** Opening Dataset section block **
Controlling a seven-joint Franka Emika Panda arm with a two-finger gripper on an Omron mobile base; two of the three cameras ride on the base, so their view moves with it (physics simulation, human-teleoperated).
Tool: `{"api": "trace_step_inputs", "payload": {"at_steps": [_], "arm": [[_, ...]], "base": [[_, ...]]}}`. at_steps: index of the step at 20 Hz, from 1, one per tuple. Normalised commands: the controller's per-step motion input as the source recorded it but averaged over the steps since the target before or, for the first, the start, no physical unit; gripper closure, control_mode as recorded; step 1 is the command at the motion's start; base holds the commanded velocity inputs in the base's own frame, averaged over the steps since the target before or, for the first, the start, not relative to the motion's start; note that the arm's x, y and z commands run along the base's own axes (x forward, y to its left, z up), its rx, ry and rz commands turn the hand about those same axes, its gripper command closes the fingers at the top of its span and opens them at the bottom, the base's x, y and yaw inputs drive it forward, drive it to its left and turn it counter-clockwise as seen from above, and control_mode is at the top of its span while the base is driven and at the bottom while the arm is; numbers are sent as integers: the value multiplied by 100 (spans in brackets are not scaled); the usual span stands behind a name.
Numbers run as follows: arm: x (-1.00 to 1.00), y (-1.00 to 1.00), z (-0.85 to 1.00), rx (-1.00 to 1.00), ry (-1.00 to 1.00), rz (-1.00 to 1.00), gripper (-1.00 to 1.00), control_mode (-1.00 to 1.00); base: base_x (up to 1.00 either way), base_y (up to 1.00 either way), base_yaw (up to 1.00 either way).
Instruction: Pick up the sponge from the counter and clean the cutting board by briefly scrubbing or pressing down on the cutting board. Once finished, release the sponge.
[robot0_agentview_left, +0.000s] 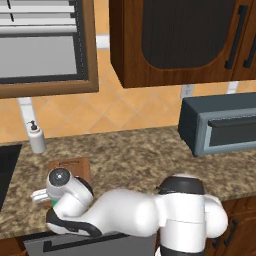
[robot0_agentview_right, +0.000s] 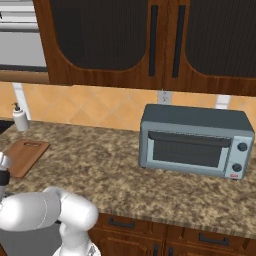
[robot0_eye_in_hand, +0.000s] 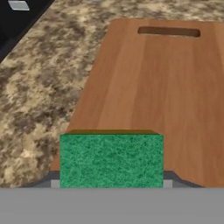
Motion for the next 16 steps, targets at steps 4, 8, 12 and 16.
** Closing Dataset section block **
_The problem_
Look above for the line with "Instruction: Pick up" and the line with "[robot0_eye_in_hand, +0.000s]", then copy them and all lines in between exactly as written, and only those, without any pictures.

_Task output_
Instruction: Pick up the sponge from the counter and clean the cutting board by briefly scrubbing or pressing down on the cutting board. Once finished, release the sponge.
[robot0_agentview_left, +0.000s] 
[robot0_agentview_right, +0.000s] 
[robot0_eye_in_hand, +0.000s] 

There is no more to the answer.